The feature story involved another of the endless squabbles between Russia ad
the U.S. in the UN General Assembly, and after each direct quote from the
Russian delegate I read a quite distinct ``Fnord!'' The second lead was about a
debate in congress on getting the troops out of costa Rica; every argument
presented by Senator Bacon was followed by another ``Fnord!'' At the bottom of
the page was a Times depth type study of the growing pollution problem and
the increasing use of gas masks among New Yorkers; the most distressing
chemical facts were interpolated with more ``Fnords.''
Suddenly I saw Hagbard's eyes burning into me and heard his voice: ``Your
heart will remain calm. Your adrenalin gland will remain calm. Calm, all-over
calm. You will not panic. you will look at the fnord and see the it. You will
not evade it or black it out. you will stay calm and face it.'' And further
back, way back: my first-grade teacher writing FNORD on the blackboard, while a
wheel with a spiral design turned and turned on his desk, turned and turned,
and his voice droned on, IF YOU DON'T SEE THE FNORD IT CAN'T EAT YOU, DON'T SEE
THE FNORD, DON'T SEE THE FNORD . . .
I looked back at the paper and still saw the fnords.

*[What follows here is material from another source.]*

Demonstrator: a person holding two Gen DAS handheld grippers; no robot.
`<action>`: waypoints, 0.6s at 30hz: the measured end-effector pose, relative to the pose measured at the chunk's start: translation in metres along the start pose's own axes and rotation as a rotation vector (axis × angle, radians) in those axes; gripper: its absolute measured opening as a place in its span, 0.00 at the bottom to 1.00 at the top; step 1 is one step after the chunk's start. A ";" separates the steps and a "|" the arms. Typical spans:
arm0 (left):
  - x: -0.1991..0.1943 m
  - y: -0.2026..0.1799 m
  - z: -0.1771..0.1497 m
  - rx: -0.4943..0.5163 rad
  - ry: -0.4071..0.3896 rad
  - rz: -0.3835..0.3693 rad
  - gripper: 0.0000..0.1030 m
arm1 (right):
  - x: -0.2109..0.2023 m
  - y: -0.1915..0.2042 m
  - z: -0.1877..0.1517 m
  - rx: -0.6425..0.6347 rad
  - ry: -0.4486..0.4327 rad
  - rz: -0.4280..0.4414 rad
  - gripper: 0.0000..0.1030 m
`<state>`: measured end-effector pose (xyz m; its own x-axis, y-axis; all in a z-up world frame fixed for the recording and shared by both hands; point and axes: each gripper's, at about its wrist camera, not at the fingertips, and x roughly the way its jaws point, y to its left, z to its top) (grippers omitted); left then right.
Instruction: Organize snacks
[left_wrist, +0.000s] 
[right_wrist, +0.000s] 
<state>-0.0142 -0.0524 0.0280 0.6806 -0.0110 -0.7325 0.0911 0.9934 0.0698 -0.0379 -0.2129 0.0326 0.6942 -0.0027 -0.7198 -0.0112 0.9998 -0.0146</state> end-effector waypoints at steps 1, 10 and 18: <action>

This was one step beyond Pavlov, I realized. The first conditioned reflex
was to experience the panic reaction (the activation syndrome, it's technically
called) whenever encountering the word ``fnord.'' The second conditioned reflex
was to black out what happened, including the word itself, and just to feel a
general low-grade emergency without knowing why. And the third step, of course,
was to attribute this anxiety to the news stories, which were bad enough in
themselves anyway. Of course, the essence of control is fear.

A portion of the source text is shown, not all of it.